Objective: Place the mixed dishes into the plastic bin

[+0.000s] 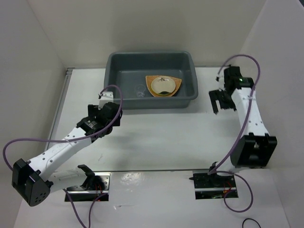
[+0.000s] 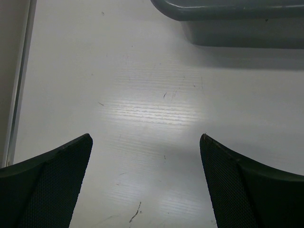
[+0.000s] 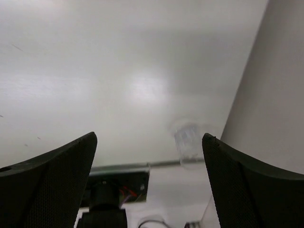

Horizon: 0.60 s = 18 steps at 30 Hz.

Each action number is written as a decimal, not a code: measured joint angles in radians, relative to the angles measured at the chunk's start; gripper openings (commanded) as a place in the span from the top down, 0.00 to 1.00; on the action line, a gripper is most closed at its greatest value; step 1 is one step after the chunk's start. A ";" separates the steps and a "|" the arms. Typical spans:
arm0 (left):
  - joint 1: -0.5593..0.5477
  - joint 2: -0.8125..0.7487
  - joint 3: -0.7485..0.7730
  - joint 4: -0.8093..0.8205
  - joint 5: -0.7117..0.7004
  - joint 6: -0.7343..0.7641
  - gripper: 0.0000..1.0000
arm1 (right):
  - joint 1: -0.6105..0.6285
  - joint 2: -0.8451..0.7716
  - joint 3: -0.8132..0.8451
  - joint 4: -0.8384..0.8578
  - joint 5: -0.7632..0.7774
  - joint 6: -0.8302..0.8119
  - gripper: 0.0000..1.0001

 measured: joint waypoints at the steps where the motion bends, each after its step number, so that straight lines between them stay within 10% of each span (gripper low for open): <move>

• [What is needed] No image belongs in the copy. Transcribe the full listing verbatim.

• [Exercise output]
Objective: Place the mixed dishes into the plastic bin

[+0.000s] 
[+0.000s] 
[+0.000s] 

Horizon: 0.60 s = 18 steps at 30 Hz.

Each action number is written as a decimal, not a code: measured joint angles in radians, relative to the angles measured at the chunk's start; gripper openings (commanded) as a place in the span from the top down, 0.00 to 1.00; on the action line, a gripper is most closed at its greatest value; step 1 is one step after the chunk's start. A ";" separates the steps and a "|" the arms. Typical spans:
arm0 (left):
  - joint 1: -0.5593..0.5477
  - joint 2: -0.8125..0.7487
  - joint 3: -0.7485..0.7730
  - joint 4: -0.8093..0.8205
  - joint 5: -0.7117..0.7004
  - joint 6: -0.7343..0.7641
  - gripper: 0.0000..1.0000
arm1 (right):
  - joint 1: -0.6105..0.6285
  - joint 2: -0.8451..0.7716
  - joint 3: -0.8132..0.8451
  - joint 4: -0.8384..0.8578
  - joint 5: -0.7632..0.7774
  - joint 6: -0.8302..0.8119
  - gripper: 0.0000..1.0001

 measured: joint waypoints at the steps where the motion bends, each after its step number, so that straight lines between them stay within 10% of each span (gripper low for open): <move>

This output contains the full answer.